A concerned Chinese investor is pictured in front of a screen displaying prices of shares (green for price falling) at a stock brokerage house in Nantong city, East China's Jiangsu province, June 18, 2015. [Photo / IC] |
China's stocks dived for a third day this week, with the benchmark Shanghai index sliding from seven-year high, amid concern that a flood of new offerings might drain liquidity of existing equities.
The Shanghai Composite Index closed at 4,785.36 on Thursday, down 3.7 percent, while the Shenzhen Component Index tumbled nearly 3.9 percent to 16,734.84.
Guotai Junan Securities, China's second-largest brokerage by asset scale, started selling shares. The $4.8 billion offering marks the nation's biggest initial public offering since 2010.
Brokerages led the decline on Thursday, as West Securities sank by 9.2 percent and Orient Securities by 7.9 percent. Huatai Securities lost 7 percent.

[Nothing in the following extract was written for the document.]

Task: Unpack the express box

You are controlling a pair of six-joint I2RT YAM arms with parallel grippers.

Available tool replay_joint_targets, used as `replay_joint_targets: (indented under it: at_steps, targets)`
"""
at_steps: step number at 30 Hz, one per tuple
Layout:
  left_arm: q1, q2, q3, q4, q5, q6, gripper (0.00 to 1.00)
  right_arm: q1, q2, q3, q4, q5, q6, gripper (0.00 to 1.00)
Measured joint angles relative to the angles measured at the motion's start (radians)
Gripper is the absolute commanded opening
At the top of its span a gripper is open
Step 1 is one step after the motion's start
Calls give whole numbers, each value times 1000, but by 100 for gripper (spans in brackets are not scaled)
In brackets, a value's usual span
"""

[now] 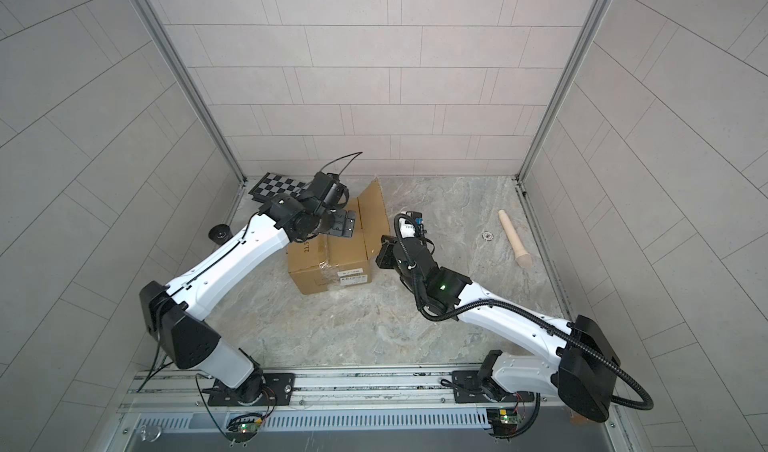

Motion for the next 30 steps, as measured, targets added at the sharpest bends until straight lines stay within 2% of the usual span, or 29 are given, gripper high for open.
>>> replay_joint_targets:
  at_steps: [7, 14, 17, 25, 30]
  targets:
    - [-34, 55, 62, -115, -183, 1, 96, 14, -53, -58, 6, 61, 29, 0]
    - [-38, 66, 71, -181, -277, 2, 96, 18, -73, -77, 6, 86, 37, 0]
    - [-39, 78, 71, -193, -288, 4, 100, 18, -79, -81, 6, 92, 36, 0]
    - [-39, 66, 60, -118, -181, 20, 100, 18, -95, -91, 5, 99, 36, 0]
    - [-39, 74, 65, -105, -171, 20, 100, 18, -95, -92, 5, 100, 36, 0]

Subscriptions for 25 IPOs starting Wednesday may tie up at least 6 trillion yuan ($970 billion) of capital, said analysts.
Bank of Communications slid 9.7 percent after announcing its plan to introduce private capital and deepen mixed ownership reform. Everbright Bank and CITIC Bank slumped more than 6 percent.
PetroChina and Sinopec, the country's two major energy magnets, edged down 3.9 and 3.7 percent respectively.
The real estate industry gauge dropped 2 percent despite that latest data revealed signs of slight recovery in May, as 20 out of 70 large- and medium-sized cities surveyed saw an increase on new home price, up from 18 in April, while 43 reporting month-on-month price decline, according to the National Bureau of Statistics.
The CSI 300 Index tumbled 4.1 percent and closed at 4,930.55.